Convém, pois, estar atento e não ceder perante uma informação que chega ao nosso conhecimento apenas no momento em que pretendemos fazer cessar o contrato.

28/01/2013

LEI DOS SERVIÇOS PÚBLICOS
Lei n.º 23/96, de 26 de Julho

Para quem não conhece, este é um diploma importantíssimo. Por duas ordens de razão:
-em primeiro lugar, porque mesmo que não pensemos nisso, todos os dias praticamos actos rotineiros, banais e até mesmo sem querer, que são regulados pelos singelos dezasseis artigos desta Lei (não acredita? Abre a to****ra da água, liga a luz ou vai colocar o lixo no contentor, todos os dias?
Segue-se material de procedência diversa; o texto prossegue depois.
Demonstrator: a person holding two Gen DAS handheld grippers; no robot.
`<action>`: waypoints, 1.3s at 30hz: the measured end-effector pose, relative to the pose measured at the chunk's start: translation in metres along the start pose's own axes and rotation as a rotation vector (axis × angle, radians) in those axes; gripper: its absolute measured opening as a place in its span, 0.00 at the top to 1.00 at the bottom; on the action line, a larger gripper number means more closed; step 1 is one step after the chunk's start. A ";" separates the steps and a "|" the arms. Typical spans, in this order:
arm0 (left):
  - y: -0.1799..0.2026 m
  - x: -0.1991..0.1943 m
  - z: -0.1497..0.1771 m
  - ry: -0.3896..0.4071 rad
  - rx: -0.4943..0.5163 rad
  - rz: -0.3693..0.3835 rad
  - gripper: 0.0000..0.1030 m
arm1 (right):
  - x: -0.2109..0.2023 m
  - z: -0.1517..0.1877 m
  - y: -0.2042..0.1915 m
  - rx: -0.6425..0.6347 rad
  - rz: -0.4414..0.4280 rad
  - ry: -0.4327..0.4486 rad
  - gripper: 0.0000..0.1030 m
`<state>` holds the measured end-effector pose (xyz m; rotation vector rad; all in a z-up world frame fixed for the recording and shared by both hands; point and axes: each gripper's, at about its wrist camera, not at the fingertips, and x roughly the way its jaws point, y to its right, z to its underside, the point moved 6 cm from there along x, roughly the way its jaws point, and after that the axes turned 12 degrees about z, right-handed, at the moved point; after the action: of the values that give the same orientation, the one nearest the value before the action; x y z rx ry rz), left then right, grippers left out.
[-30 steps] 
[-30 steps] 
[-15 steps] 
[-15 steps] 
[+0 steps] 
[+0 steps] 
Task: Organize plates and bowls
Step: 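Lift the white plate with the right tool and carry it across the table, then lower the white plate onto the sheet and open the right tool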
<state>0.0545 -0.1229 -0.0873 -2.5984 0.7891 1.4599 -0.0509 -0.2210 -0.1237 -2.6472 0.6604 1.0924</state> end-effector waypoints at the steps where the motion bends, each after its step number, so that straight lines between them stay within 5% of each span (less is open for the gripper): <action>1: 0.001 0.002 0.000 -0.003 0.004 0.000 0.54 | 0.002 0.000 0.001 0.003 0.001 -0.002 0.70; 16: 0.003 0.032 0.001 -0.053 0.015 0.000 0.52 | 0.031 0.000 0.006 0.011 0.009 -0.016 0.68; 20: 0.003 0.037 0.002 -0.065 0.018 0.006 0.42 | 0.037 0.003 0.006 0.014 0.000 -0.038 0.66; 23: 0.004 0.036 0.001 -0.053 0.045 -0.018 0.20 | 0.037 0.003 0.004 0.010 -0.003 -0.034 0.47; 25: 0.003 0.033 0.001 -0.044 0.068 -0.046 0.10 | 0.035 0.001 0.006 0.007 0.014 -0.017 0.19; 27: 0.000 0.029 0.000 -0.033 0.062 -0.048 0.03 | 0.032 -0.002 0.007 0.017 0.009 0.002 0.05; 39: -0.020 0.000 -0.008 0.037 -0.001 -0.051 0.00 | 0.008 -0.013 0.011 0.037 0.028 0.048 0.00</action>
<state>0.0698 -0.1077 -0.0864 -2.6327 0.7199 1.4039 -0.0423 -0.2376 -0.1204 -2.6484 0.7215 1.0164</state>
Pois então!)
- em segundo lugar, porque esta Lei estabelece os mecanismos de protecção do consumidor de serviços públicos essenciais face aos prestadores (sejam eles públicos ou privados) e bem assim os meios essenciais de reacção contra abusos - infelizmente frequentes!
Veja só quais os serviços que merecem a atenção desta Lei:

Artigo 1.º
Objecto e âmbito
1 - A presente lei consagra regras a que deve obedecer a prestação de serviços públicos essenciais em ordem à protecção do utente.
2 - São os seguintes os serviços públicos abrangidos:
a) Serviço de fornecimento de água;
b) Serviço de fornecimento de energia eléctrica;
c) Serviço de fornecimento de gás natural e gases de petróleo liquefeitos canalizados;
d) Serviço de comunicações electrónicas;
e) Serviços postais;
f) Serviço de recolha e tratamento de águas residuais;
g) Serviços de gestão de resíduos sólidos urbanos.
3 - Considera-se utente, para os efeitos previstos nesta lei, a pessoa singular ou colectiva a quem o prestador do serviço se obriga a prestá-lo.
4 - Considera-se prestador dos serviços abrangidos pela presente lei toda a entidade pública ou privada que preste ao utente qualquer dos serviços referidos no n.º 2, independentemente da sua natureza jurídica, do título a que o faça ou da existência ou não de contrato de concessão.

Ora, merece sempre a pena dar uma leitura, não é assim!?
Vem isto a propósito uma vez que foi hoje publicado em Diário da República mais uma alteração a este diploma e também à Lei 24/96 de 31 de Julho, esta mais conhecida como Lei de Defesa do Consumidor.

Para quem entender que "consumidor bem informado vale por dois" aqui f**am dois links com as respectivas Leis (ainda sem as alterações hoje publicadas, mas que lá constarão muito em breve, por certo):

http://www.pgdlisboa.pt/pgdl/leis/lei_mostra_articulado.php?tabela=leis&artigo_id=&nid=1436&nversao=&tabela=leis; - LEI DOS SERVIÇOS PUBLICOS

http://www.pgdlisboa.pt/pgdl/leis/lei_mostra_articulado.php?nid=726&tabela=leis&ficha=1&pagina=1& - LEI DE DEFESA DO CONSUMIDOR

21/11/2012

Crédito à Habitação: negociação de créditos em atraso

Foram publicadas em Diário da República, no passado dia 9 de Novembro, a Lei nº58/2012 (cria um regime extraordinário de protecção de devedores de crédito à habitação) e a Lei nº 59/2012 (cria salvaguardas para os mutuários de crédito à habitação).
Trata-se de legislação absolutamente inovadora no nosso panorama jurídico-legal e até processual, mas que carece de ser estudada atentamente e explicada!